• [Data excerpt]:
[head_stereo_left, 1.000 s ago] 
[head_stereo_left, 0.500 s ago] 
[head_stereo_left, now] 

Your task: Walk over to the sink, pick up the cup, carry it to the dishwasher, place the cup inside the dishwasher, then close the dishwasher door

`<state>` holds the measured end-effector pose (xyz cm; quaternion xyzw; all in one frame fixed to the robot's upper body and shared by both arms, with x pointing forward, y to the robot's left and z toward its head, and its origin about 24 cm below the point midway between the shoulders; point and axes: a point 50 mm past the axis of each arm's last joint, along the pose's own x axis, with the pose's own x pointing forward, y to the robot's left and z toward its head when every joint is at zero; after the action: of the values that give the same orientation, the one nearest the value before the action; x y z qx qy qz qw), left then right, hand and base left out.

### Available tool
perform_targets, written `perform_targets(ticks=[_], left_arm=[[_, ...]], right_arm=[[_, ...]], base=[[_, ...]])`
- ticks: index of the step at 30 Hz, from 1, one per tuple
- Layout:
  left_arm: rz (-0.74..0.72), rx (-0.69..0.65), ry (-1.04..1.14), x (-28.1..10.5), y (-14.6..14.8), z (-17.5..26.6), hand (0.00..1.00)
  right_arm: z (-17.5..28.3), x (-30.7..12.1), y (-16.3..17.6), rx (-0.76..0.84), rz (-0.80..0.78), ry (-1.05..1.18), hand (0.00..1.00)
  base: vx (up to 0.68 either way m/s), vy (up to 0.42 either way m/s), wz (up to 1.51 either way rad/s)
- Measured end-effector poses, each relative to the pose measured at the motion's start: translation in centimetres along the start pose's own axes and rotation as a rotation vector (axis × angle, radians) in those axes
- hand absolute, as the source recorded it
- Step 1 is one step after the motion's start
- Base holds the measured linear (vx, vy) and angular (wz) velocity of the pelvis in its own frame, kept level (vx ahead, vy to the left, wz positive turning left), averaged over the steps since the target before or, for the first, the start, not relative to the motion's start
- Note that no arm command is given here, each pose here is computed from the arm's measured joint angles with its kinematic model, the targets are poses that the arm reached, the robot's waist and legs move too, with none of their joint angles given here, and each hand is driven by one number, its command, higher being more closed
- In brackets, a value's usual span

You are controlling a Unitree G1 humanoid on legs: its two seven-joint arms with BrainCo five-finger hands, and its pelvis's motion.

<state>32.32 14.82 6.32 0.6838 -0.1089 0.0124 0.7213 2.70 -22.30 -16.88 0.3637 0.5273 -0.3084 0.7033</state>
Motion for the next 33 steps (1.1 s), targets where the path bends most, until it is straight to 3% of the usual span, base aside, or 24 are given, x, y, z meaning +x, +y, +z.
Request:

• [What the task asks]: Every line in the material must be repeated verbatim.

• [Output below]:
[head_stereo_left, 1.000 s ago] 
[head_stereo_left, 0.500 s ago] 
[head_stereo_left, now] 

Your task: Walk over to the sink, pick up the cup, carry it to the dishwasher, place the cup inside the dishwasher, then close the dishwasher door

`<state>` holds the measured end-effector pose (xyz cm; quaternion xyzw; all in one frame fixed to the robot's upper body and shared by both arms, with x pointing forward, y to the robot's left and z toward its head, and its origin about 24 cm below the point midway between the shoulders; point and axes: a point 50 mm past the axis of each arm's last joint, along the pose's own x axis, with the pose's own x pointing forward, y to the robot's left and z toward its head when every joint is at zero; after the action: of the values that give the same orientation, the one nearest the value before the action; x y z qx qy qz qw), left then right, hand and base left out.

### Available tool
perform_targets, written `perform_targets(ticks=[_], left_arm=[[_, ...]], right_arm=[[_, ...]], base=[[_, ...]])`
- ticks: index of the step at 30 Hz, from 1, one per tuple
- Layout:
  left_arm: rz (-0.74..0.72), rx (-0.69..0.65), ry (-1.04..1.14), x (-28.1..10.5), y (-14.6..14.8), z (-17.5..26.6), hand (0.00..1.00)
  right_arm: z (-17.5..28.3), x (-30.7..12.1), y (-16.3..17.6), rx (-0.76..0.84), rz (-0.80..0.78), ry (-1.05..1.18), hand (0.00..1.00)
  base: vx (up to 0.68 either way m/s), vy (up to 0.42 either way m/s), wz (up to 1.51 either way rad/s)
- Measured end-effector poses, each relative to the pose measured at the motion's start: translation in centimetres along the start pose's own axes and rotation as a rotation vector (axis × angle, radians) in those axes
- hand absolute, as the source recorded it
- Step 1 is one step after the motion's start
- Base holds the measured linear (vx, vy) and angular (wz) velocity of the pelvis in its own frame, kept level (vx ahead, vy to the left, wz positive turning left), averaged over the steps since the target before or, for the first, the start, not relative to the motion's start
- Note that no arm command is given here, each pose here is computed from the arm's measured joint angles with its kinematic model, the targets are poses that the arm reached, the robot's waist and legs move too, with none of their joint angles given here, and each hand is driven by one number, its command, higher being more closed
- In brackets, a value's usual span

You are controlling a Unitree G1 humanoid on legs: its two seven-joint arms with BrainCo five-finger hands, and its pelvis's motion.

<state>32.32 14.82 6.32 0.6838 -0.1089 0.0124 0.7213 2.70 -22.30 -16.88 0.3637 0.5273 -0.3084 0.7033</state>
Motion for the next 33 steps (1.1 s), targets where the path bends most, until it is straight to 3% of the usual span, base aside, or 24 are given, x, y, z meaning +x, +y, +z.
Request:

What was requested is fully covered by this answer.